The addendum builds on Campaign Zero’s original June report, which analyzed police stop data collected under Cincinnati’s Collaborative Agreement reforms. The original report concluded Black residents were stopped, searched, arrested and subjected to force at disproportionately higher rates than white residents from 2009 through 2025.
The new analysis drills deeper into which units inside the Cincinnati Police Department were making those stops.
Using officer assignment data from the city’s contact card system, Campaign Zero grouped officers into categories including patrol, investigative, traffic, specialty units and task forces. Those categories included narcotics, vice, violent crimes, fugitive apprehension and SWAT-related units.
WATCH: We break down Campaign Zero's add-on to it's orginal report released in early June
The addendum found task-force stops accounted for just over 3% of all stops analyzed. But according to the report, those units showed some of the largest disparities in the data.
Campaign Zero said Black residents were stopped by task forces 6.29 times more often than white residents relative to population — significantly higher than the citywide disparities outlined in the original report.
The original report found that:
- Black residents were stopped 3.4 times more often than white residents overall.
- Black pedestrians were stopped 5.4 times more often than white pedestrians.
- Black residents were 2.1 times more likely to be searched once stopped.
- Black residents were 1.9 times more likely to have force used against them.
- Black residents were 1.8 times more likely to be arrested.
The addendum argues specialized enforcement units may be disproportionately driving some of those disparities.
Campaign Zero also found task forces conducted discretionary searches at much higher rates than patrol officers.
According to the report's addendum:
- 39.6% of task-force stops involved discretionary searches.
- Patrol units conducted discretionary searches in about 9% of stops.
- Task forces also showed the highest arrest rates among reporting categories.
The report uses “discretionary” to describe situations where officers have greater judgment in deciding whether to stop or search someone, including subjective enforcement decisions or lower-level violations.
The addendum introduced several new analyses that were not included in the original report.
Among them was a concentration analysis examining how stops were distributed among officers within specialized units. Campaign Zero said some task-force activity appeared heavily concentrated among a small number of officers.
In one example, the report said nearly 90% of Narcotics Unit stops came from five officers and nearly 60% came from a single officer.
The addendum also expanded on one of the original report’s central conclusions: that disparities tended to increase in neighborhoods with larger white populations.

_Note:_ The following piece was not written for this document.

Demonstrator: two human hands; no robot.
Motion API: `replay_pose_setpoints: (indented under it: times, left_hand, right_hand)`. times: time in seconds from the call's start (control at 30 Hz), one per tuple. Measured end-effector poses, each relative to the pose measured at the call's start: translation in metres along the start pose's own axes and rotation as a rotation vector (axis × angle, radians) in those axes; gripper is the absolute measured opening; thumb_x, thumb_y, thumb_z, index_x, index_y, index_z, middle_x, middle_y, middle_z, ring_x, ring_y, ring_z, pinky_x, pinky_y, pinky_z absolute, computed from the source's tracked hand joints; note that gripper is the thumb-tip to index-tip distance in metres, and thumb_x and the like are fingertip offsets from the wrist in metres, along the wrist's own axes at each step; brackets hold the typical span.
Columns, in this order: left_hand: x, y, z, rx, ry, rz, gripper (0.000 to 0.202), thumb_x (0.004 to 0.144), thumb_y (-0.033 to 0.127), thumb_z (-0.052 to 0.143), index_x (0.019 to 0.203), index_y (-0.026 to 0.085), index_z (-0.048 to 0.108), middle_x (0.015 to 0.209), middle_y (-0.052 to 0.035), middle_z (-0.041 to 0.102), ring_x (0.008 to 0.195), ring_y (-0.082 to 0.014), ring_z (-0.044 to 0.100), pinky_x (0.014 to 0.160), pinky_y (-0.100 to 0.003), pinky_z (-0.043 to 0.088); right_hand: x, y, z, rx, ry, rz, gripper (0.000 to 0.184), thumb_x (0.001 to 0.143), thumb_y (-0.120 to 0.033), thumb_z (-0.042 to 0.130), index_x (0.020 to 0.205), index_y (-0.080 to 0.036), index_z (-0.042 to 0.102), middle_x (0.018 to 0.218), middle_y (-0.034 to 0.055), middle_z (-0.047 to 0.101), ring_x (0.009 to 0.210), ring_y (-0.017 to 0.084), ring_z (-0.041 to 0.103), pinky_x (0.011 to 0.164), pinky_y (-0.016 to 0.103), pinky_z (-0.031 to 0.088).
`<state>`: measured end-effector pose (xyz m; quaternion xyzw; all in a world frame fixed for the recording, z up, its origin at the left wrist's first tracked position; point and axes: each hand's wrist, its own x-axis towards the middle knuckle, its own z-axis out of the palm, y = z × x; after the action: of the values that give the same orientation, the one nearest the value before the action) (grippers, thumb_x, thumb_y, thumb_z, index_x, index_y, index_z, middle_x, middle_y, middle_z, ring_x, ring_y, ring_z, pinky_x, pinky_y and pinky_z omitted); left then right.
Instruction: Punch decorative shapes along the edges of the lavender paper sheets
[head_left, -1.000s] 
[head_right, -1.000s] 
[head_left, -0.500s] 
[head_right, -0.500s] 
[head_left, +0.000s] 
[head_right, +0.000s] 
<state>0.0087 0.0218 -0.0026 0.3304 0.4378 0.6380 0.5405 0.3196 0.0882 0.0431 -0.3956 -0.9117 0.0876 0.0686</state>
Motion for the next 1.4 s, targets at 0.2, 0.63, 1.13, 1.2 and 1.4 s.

Campaign Zero said the correlation remained strong even when isolating only task-force activity.
The original report had already found that crime rates did not explain the disparities identified in the data. Researchers said neighborhood racial composition was a stronger predictor of stop disparities than reported crime rates.
The addendum did not revise or retract the original findings. Instead, it narrowed the focus from department-wide patterns to the role specialized enforcement units may play within them.

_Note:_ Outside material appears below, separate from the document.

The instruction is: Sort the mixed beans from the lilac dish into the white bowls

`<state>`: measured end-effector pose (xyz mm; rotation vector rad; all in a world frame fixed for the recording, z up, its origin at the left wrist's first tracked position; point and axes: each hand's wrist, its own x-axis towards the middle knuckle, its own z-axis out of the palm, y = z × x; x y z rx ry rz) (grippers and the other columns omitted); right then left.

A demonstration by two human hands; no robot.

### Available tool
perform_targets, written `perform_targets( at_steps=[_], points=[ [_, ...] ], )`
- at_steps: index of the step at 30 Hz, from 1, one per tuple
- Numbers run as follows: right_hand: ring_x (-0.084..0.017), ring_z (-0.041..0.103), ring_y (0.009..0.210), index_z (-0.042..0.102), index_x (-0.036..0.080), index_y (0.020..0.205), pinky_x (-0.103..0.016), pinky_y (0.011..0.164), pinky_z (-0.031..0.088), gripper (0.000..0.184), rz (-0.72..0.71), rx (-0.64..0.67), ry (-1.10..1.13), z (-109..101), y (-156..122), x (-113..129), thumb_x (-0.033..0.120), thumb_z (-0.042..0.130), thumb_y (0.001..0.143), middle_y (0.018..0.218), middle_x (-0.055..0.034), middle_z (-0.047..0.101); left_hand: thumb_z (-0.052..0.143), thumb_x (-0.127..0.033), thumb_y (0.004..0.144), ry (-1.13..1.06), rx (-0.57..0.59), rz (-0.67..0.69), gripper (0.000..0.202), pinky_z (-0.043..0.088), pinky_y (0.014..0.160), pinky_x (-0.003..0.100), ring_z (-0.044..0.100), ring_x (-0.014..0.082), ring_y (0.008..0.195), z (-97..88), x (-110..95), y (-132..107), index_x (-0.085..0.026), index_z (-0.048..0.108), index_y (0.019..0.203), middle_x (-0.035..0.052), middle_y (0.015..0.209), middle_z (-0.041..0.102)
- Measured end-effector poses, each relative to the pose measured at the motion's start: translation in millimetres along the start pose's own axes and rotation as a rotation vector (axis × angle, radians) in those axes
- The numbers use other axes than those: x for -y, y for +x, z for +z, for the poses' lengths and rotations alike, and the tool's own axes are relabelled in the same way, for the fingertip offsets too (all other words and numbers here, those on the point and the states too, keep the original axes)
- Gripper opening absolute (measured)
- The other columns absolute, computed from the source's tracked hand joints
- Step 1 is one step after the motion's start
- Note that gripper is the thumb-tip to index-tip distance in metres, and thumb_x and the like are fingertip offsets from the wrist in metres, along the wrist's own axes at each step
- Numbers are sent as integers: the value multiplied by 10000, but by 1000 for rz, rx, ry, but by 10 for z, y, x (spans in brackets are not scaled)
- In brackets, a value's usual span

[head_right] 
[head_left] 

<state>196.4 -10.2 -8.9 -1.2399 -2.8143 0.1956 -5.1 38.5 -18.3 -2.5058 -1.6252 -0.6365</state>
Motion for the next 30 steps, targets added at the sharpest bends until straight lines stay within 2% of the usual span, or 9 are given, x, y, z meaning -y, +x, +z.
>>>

The report comes as city officials prepare to launch an independent review of Cincinnati police contact-card data.
City Manager Sheryl Long announced last month the city is seeking proposals for a third-party contractor to conduct an independent analysis of the data. Long also said the Citizen Complaint Authority will lead a broader community problem-solving process alongside Collaborative Agreement leaders.

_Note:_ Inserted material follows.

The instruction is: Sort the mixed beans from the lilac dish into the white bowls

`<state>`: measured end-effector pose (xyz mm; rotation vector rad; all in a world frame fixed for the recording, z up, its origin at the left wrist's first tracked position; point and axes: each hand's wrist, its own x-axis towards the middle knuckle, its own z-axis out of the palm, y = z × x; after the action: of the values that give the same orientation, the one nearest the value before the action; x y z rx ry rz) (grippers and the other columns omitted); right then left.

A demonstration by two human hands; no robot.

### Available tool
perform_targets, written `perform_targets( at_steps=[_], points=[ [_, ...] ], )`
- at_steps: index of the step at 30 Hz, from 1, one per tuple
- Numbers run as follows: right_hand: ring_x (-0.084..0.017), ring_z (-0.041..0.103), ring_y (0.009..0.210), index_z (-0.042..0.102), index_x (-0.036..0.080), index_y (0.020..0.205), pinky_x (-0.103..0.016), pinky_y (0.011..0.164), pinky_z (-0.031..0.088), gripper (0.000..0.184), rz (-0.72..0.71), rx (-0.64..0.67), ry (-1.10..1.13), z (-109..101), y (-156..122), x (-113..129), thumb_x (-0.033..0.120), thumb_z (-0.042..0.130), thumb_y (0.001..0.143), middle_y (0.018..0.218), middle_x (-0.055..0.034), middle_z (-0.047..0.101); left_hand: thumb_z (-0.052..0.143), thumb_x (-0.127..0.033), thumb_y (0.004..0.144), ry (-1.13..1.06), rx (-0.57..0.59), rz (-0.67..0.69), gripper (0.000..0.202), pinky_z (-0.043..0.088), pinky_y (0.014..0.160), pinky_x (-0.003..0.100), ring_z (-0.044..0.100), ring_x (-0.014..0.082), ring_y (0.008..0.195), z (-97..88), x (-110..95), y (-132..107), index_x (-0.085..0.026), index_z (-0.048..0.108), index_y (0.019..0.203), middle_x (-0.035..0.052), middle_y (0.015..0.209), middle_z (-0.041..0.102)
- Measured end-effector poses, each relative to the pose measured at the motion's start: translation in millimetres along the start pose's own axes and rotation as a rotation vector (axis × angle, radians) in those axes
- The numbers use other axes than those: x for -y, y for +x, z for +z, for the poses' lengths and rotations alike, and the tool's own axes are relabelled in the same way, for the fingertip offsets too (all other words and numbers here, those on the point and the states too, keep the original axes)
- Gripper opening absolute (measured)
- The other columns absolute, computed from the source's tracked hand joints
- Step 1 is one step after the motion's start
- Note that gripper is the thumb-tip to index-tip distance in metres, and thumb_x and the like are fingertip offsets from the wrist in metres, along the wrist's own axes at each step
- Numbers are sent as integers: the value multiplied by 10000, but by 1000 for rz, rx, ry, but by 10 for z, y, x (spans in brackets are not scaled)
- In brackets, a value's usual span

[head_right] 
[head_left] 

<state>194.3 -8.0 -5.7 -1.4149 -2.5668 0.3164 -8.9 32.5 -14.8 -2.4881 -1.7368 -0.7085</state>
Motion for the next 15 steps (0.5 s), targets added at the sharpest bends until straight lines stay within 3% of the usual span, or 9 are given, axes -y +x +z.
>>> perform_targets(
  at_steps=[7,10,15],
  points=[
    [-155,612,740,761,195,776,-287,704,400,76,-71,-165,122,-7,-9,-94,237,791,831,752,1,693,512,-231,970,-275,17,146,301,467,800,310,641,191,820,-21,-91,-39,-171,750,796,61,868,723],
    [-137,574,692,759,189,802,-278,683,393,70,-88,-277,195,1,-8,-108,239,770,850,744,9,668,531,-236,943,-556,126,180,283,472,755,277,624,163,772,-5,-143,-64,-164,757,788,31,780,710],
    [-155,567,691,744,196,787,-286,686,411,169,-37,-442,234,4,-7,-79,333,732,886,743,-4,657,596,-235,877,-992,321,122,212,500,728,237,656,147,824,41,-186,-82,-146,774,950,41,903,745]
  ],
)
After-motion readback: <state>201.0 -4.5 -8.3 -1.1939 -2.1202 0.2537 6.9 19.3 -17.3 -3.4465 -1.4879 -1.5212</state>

The Cincinnati Fraternal Order of Police and city leaders have previously questioned Campaign Zero’s methodology and conclusions.
“If there’s a perception that there’s a problem, let’s look at it. Let’s tackle it,” Cincinnati FOP President Ken Kober said. “Let’s see if there really is a problem.”
Hamilton County Chief Public Defender Angela Chang defended the broader purpose of the analysis.
“We want to make sure that policing is safe and fair for everybody and that that is felt by the Black community,” Chang said.
Campaign Zero founder DeRay Mckesson defended the report after its release, pointing to the focus on discretionary policing practices.
“I would be shocked that people think that people stopping people for spitting is making Cincinnati safer,” Mckesson said.
It remains unclear who will conduct the city’s independent review or how much it will cost.
The contact card system was created as part of Cincinnati’s Collaborative Agreement reforms following the 2001 police killing of Timothy Thomas, a 19-year-old Black man shot by a Cincinnati police officer.